We believe that the first successful thefts of funds carried out by this group occurred between February and April 2014. The peak number of infections was recorded in June 2014.
At the moment, the campaign is still in the active phase.
Why haven't you published information about this campaign yet?
In examining this campaign, we have been cooperating from the outset with the various law enforcement agencies involved in the investigation of this threat and providing them with all the assistance we could. As the investigation is still ongoing, we have been asked not to release further details until it is safe to do so.Have you contacted victims and CERT (Computer Emergency Response Teams) focal points in the countries where you discovered the infections?
Yes, this investigation has become a joint operation between Kaspersky Lab's Global Research Center (GReAT) and international organizations, national and international law enforcement agencies, and several CERT centers around the world.One of our most important goals was to disseminate information about this malicious campaign and infection indicators to known and potential victims. We used national CERT centers and law enforcement agencies as a channel for disseminating information.

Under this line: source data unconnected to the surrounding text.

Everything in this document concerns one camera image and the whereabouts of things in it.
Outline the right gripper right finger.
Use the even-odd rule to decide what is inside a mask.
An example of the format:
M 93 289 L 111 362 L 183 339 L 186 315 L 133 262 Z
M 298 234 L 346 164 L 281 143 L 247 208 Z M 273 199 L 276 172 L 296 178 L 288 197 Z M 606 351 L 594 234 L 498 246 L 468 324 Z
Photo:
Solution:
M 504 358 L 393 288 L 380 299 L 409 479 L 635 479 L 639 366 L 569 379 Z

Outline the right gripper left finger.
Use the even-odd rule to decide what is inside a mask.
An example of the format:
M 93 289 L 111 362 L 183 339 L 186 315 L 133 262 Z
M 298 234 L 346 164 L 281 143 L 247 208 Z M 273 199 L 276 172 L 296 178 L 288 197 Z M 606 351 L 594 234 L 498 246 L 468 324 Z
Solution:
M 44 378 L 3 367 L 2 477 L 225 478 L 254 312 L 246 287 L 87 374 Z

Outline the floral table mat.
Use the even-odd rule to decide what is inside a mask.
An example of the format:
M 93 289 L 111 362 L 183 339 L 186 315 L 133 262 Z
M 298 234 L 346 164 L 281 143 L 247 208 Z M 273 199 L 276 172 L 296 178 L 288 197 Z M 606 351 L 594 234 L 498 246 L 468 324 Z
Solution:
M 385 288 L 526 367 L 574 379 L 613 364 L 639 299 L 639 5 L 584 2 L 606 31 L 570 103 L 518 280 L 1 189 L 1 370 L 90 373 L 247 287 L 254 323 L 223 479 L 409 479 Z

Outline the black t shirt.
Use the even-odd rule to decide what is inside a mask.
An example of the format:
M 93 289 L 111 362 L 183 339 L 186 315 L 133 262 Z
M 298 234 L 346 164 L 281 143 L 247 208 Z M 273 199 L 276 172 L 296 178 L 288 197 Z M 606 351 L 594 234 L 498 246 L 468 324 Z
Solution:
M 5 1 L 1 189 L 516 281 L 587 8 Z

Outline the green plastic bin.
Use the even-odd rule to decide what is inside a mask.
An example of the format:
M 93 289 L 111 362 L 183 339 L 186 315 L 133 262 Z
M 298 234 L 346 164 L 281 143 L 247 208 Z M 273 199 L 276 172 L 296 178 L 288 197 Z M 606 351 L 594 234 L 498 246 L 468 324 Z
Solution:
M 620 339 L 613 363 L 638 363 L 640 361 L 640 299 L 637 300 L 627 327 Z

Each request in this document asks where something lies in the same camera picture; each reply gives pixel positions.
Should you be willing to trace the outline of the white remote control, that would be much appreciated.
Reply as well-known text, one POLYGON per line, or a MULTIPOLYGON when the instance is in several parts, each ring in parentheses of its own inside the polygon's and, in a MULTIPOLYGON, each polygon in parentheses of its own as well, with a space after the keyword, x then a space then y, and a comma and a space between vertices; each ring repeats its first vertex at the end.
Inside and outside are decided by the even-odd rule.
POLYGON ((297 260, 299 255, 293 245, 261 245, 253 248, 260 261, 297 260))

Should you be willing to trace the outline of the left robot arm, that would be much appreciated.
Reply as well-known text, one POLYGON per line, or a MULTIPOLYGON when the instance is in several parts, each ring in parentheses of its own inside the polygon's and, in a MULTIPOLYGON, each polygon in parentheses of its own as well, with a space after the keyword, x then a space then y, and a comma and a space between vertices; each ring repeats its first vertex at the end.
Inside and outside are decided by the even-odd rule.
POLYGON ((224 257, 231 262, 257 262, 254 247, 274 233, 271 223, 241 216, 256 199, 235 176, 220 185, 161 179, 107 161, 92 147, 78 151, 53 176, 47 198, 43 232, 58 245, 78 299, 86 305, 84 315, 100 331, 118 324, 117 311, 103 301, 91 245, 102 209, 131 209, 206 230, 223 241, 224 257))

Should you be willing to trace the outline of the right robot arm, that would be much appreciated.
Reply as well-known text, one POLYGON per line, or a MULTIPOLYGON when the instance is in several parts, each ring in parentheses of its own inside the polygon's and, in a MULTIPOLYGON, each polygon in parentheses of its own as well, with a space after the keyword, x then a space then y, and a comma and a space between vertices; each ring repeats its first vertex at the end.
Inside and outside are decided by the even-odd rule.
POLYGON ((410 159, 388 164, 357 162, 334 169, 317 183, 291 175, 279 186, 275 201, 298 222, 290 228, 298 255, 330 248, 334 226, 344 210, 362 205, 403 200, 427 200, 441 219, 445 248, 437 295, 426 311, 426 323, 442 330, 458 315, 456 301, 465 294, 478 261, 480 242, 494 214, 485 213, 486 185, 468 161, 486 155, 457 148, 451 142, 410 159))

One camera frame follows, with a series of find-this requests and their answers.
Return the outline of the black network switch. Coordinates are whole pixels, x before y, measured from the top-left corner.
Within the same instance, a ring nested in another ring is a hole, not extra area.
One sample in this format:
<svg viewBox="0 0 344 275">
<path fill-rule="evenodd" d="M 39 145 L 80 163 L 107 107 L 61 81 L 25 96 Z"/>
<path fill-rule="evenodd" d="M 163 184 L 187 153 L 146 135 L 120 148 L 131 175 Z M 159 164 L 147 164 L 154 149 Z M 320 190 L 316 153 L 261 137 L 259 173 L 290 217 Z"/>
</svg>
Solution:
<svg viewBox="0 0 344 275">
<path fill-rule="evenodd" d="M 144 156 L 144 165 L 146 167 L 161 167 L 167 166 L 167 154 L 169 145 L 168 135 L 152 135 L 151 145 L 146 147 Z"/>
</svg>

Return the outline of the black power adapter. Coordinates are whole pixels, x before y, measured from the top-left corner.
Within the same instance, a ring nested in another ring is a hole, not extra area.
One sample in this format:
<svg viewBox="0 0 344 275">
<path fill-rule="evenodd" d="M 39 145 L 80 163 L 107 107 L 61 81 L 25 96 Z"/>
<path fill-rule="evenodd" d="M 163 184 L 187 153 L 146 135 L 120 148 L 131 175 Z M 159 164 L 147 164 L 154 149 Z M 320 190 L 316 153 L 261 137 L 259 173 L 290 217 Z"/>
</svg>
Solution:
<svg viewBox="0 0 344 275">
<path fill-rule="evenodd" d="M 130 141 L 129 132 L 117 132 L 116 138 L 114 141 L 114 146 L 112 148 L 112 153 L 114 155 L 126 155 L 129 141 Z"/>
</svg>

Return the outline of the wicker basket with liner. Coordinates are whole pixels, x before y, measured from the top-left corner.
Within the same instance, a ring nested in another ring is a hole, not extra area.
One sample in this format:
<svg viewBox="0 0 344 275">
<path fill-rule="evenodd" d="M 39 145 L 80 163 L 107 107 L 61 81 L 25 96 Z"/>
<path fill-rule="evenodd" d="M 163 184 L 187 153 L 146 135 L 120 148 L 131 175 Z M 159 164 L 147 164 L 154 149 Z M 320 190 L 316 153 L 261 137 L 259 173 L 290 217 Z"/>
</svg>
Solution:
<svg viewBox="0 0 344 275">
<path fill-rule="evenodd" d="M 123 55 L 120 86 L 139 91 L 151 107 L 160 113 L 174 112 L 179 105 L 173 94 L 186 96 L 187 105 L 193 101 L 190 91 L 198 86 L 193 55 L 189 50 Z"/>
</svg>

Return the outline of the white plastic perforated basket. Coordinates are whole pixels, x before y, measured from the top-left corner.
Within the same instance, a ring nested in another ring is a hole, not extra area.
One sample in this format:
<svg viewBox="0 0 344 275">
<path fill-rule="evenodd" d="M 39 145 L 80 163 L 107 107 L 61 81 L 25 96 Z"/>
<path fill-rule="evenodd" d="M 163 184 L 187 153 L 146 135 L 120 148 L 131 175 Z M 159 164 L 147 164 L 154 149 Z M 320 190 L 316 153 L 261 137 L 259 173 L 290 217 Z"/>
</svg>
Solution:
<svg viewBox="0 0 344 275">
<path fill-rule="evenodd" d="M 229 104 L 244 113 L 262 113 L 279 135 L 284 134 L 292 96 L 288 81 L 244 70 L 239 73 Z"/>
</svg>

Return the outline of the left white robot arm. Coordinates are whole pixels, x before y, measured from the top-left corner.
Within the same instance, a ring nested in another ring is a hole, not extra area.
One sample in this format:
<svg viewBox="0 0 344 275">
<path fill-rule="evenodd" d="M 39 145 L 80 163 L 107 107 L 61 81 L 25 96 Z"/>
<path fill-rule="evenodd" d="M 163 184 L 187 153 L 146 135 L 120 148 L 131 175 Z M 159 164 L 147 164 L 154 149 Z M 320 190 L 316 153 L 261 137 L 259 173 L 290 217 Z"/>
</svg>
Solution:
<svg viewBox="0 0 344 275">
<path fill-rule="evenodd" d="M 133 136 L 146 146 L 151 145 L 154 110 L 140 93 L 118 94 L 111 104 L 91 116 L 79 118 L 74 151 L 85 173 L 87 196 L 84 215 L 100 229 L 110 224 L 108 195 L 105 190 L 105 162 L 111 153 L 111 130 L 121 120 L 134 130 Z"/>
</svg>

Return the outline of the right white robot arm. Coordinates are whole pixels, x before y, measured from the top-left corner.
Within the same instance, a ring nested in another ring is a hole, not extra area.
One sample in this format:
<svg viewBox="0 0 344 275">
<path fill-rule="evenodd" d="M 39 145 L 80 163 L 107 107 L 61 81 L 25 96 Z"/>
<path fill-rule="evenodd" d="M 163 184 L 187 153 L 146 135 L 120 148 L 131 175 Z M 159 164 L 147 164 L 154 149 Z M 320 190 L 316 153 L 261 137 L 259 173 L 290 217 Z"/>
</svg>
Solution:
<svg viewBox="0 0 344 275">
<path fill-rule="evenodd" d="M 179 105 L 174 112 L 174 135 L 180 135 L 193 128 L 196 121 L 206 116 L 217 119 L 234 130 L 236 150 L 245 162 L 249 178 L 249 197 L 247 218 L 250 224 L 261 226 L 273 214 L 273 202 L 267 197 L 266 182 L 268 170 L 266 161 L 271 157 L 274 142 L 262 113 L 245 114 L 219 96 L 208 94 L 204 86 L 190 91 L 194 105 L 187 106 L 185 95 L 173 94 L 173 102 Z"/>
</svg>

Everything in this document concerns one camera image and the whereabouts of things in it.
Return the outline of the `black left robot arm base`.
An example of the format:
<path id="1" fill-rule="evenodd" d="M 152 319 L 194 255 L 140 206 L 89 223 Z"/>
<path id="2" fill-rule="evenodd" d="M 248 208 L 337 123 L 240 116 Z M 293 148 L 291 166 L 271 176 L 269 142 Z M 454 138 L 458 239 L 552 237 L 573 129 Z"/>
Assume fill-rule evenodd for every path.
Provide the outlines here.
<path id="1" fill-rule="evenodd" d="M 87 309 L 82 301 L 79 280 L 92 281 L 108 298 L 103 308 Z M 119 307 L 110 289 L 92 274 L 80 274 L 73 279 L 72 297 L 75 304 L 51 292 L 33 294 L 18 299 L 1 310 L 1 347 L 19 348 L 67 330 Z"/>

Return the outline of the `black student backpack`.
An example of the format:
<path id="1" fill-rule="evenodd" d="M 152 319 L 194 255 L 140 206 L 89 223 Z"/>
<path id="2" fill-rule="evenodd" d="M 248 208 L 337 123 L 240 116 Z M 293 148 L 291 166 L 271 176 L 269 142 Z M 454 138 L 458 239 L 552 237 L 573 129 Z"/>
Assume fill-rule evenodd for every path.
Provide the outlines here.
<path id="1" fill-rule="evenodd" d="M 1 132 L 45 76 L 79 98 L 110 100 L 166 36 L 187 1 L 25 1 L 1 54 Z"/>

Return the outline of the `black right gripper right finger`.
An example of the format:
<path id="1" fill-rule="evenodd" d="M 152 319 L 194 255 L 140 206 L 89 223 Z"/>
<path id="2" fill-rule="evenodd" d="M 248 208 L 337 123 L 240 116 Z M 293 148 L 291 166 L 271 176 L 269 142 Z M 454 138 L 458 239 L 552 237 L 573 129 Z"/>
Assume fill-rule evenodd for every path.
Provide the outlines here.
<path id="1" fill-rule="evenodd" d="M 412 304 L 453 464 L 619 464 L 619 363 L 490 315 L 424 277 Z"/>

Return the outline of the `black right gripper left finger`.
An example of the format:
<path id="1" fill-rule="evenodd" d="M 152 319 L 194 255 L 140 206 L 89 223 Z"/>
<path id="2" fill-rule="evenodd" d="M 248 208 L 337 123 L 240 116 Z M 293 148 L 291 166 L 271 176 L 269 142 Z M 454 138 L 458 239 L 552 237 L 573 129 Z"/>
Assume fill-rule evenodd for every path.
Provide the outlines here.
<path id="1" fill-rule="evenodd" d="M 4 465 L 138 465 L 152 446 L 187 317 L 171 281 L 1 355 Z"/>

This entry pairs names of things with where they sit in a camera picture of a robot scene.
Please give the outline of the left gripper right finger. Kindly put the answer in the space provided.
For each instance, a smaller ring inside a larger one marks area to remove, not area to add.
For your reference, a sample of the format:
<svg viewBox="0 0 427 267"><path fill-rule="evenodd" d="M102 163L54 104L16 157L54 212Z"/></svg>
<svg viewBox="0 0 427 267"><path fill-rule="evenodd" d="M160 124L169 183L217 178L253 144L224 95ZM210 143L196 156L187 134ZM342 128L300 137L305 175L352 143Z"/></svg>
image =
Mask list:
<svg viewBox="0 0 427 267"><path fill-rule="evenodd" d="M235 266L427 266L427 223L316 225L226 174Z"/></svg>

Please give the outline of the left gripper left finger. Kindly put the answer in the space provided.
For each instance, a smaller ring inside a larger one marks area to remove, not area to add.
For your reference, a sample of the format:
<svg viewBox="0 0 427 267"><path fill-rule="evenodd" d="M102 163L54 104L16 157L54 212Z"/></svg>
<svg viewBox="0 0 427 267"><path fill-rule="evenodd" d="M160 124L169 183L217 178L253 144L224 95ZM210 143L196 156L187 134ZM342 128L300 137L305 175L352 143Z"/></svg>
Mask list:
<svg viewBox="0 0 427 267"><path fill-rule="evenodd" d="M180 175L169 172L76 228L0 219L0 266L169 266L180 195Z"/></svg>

What contribution did you make to the investigation?
We are involved in investigations and countermeasures to stop cybercriminals and malware. During investigations, we provide expert support such as analysis of infection vectors, malware, C&C infrastructure and vulnerability exploitation techniques.How was the malware distributed?
The attackers sent targeted emails containing malicious attachments to employees of the attacked financial institutions, and in some cases the messages were sent to personal addresses. We believe that drive-by download attacks were also used, but the latter assumption cannot be considered 100% justified.What is the potential harm to victims of attacks?
Based on the amounts stolen by the attackers, new victims risk losing up to $10 million. However, this amount is based on the information we have about attacks that have already been carried out - there is nothing to limit the potential damage once computers on a financial institution's network are infected.Name the victims of the campaign. What is its scale?
The victims are primarily organizations in the financial sector; At the same time, we found traces of infection in cash registers and PR agencies. To get an idea of the scale of the campaign, please study the graphs and maps presented in our report.As with many other malicious campaigns, the analysis of this malware is carried out by different companies and individual specialists, during which the command server receives requests. When analyzing these servers, all we see are IP addresses and only sometimes some additional data. When there is no additional data and it is impossible to determine its owner based on the IP address, we interpret this as an infection.
The results of our analysis, based on the approach described above, indicate that Russia, the United States, Germany and China suffered more than other countries from attacks.
How can corporate users protect themselves from such attacks? Does Kaspersky Lab protect its users?
Yes, we detect Carbanak samples as Backdoor.Win32.Carbanak and Backdoor.Win32.CarbanakCmd.All Kaspersky Lab enterprise products and solutions detect known Carbanak samples. To increase the level of protection, it is recommended to enable the proactive protection module, which is included in all modern Kaspersky Lab products and solutions.
We can also offer some general recommendations:
- Don't open suspicious emails, especially if they contain attachments.
- Keep software updates up to date (no zero-day threats were used in this campaign).
- Incorporate heuristic threat detection into your comprehensive security solutions to increase the likelihood of detecting and blocking new malware.